A realização do filme As Órfãs da Rainha, que contou com o patrocínio da Energisa, exigiu ainda o desafio da construção de uma cidade cenográfica. A inexistência de locações do século XVI no Brasil, onde a preservação do patrimônio histórico é uma meta longe da realidade, e a especificidade do roteiro que impunha uma edificação apropriada de uma vila do século XVI, nos levou a criar uma metodologia de trabalho mesclada entre a construção civil e a cenografia. O que só foi possível através de um planejamento por etapas, resultante de uma profunda compreensão das necessidades artísticas e técnicas do filme, bem como da incorporação respeitosa da natureza em redor.

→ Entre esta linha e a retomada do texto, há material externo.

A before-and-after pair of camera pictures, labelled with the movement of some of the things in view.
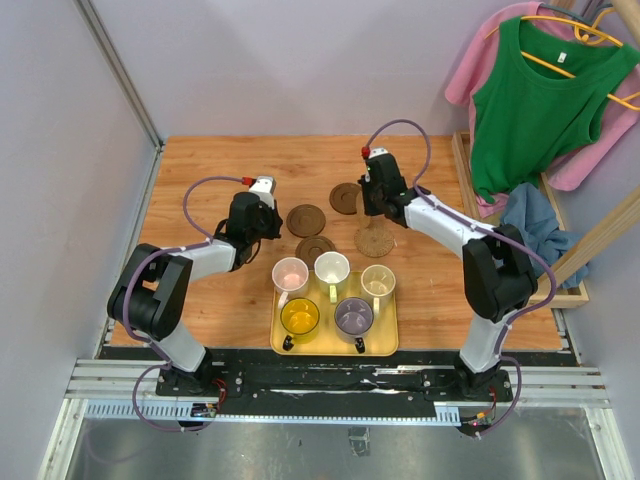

Em síntese, entender o cinema como manifestação artística não pode restringir a compreensão do que sua cadeia produtiva representa em termos de planejamento, atitudes de liderança, recursos humanos, responsabilidade e agilidade da tomada de decisões. Uma junção de magia, sim, e, talvez sobretudo, de gestão.
Sobre Elza:
Diretora, produtora e roteirista. Com curso em Cinematografia pela Universidade de Nanterre e Doutora pela Sorbonne, França, foi também professora e pesquisadora pela Universidade Federal de Minas Gerais. Entre seus trabalhos, estão o filme de longa-metragem “Vinho de Rosas” (Prêmio de Melhor Diretora Estreante no Festival Internacional de Batumi – Geórgia 2006 e Prêmios de Melhor Figurino, Melhor Cenografia e Melhor Som Direto no Festival de Maringá 2006); do filme de curta-metragem “O Crime da Atriz” (Prêmio de Melhor Curta Brasileiro do Júri e do Público e Prêmio TeleImage na Mostra Internacional de São Paulo 2007 e Menção Honrosa: Comédia no Festival Internacional de Curtas de Belo Horizonte 2008); do documentário “A Santa Visitação” e dos curtas “O Ouro Branco”, “Lunarium” e “A Má Notícia”. Coprodutora dos filmes de longa metragem “A Luneta do Tempo”, de Alceu Valença, e “Meu Pé de Laranja Lima”, de Marcos Bernstein. Foi coordenadora do Laboratório CINEPORT de Roteiros, consultora do ISVOR/FIAT sobre o tema Storytelling, palestrante e professora da Fundação Dom Cabral sobre estruturas narrativas, consultora do Programa Bahia Criativa (Minc/Secult) para desenvolvimento de roteiro, consultora da Casa da Economia Criativa/ SEBRAE para projetos audiovisuais e líder do Núcleo Criativo de roteiros da Brokolis do Brasil. Exibidora de cinema em Belo Horizonte. Dirigiu ainda o filme de longa metragem de documentário “O Levante de Bela Cruz” e longa metragem de ficção “As Órfãs da Rainha”, ambos em fase de lançamento, e ainda o longa metragem de ficção A Pedra do Sino, em fase de finalização.